話すことよりも聞くことを重んじる教えや、相手の心まで通じ合うような深い関係性を表します。

  • 話し上手は聞き上手(はなしじょうずはききじょうず):
    話が巧みな人は相手の話を引き出すのがうまく、聞くことにも長けているということ。
  • 耳は二つ、口は一つ(みみはふたつくちはひとつ):
    人間は話すことの二倍、人の話をよく聞きなさいという戒め。
  • 聞くは一時の恥、聞かぬは一生の恥(きくはいっときのはじきかぬはいっしょうのはじ):
    知らないことを聞くのは一時の恥だが、聞かずに過ごすのは一生の恥になるという教え。
  • 一を聞いて十を知る(いちをきいてじゅうをしる):
    物事の一端を聞いただけで、その全体を深く理解するほど賢明であること。
  • 虚心坦懐(きょしんたんかい):
    心にわだかまりを持たず、先入観や偏見なしに相手の話を受け入れる状態。
  • 知音(ちいん):
    自分の心をよく理解してくれる親友のこと。
  • 三顧の礼(さんこのれい):
    地位や立場に関わらず、相手の言葉や協力を得るために礼を尽くして何度も足を運ぶこと。
  • 膝を交える(ひざをまじえる):
    互いの膝が触れ合うほど近くに寄り合って、親しく話し合うこと。
  • 相槌を打つ(あいづちをうつ):
    相手の話に調子を合わせてうなずき、聞き入っているサインを送ること。

耳の痛い忠告を受け入れる戒め

自分にとって都合の悪い話や、厳しい意見を聞き入れることの難しさと大切さを説く言葉です。

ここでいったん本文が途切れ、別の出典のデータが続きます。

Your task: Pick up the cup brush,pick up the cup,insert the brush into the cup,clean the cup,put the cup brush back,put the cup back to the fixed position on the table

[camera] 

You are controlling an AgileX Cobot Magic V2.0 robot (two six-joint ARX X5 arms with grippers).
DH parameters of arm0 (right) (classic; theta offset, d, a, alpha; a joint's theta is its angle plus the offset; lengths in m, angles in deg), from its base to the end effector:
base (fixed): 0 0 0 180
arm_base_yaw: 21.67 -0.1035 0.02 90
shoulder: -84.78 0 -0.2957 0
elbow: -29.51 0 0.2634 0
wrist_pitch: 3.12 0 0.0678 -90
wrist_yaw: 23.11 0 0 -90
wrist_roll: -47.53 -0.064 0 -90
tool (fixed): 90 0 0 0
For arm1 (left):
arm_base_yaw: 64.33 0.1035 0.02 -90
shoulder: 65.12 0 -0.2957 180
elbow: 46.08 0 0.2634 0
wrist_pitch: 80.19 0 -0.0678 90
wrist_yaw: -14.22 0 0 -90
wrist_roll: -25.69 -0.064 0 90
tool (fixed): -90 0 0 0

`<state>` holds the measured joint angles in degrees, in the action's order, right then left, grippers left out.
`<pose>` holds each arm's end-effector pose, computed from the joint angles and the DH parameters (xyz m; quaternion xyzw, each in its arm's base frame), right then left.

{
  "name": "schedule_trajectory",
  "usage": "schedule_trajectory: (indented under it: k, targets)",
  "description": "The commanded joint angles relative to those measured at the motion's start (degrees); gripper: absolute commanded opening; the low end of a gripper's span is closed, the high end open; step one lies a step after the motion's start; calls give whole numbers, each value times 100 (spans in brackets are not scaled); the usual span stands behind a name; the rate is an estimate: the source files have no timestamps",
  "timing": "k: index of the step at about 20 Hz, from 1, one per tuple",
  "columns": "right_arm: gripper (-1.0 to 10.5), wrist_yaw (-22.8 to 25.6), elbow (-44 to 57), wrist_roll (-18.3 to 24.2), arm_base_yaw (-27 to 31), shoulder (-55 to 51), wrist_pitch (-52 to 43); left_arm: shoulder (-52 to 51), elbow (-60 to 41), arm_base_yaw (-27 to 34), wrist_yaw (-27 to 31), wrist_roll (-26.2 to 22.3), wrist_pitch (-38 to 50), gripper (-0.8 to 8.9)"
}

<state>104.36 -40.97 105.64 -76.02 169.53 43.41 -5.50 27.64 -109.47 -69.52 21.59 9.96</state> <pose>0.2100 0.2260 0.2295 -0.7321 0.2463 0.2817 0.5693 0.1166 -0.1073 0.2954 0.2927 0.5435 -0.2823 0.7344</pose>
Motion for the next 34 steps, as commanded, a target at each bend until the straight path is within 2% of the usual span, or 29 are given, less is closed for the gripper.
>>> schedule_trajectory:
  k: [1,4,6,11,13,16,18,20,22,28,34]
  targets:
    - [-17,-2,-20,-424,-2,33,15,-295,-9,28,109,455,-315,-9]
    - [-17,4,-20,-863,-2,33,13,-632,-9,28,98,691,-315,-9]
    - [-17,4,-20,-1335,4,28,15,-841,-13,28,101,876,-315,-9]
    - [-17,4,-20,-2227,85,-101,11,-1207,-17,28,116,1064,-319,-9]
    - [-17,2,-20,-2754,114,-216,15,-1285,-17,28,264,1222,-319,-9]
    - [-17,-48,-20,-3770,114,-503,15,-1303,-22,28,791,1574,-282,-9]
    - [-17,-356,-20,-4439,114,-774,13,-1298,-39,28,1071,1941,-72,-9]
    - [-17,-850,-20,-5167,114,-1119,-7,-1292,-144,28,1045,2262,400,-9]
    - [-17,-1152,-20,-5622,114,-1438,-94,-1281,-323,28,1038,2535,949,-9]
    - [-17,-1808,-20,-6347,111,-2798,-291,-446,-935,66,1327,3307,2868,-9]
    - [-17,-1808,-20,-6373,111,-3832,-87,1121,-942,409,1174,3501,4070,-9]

  • 忠言耳に逆らう(ちゅうげんみみにさからう):
    誠実な忠告は欠点を指摘するため聞くのがつらいが、自分のためになるということ。
  • 良薬は口に苦し(りょうやくはくちににがし):
    よく効く薬は苦いように、本当に自分のためになる忠告は聞き入れにくいということ。
  • 耳が痛い(みみがいたい):
    他人の言葉が自分の弱点を的確に突いていて、聞くのがつらいこと。
  • 下問を恥じず(かもんをはじず):
    身分や年齢が下の者に対して教えを請うことを、少しも恥ずかしいと思わないこと。

聞く耳を持たない態度への批判

傾聴とは正反対の、他者の声を聞き流して受け入れようとしない状態を表す対義的な言葉です。

  • 馬耳東風(ばじとうふう):
    人の意見や批評を心に留めず、聞き流すこと。
  • 馬の耳に念仏(うまのみみにねんぶつ):
    立派な意見も、理解しようとしない相手には全く価値がないことのたとえ。
  • 犬に論語(いぬにろんご):
    道理の通じない相手にどれほど立派な教えを説いても、全く無駄であるということ。
  • 右から左(みぎからひだり):
    聞いたことを記憶に留めず、そのまま聞き流してしまうこと。
  • 蛙の面に水(かえるのつらにみず):
    何を言われても全く意に介さず、平然としている様子のたとえ。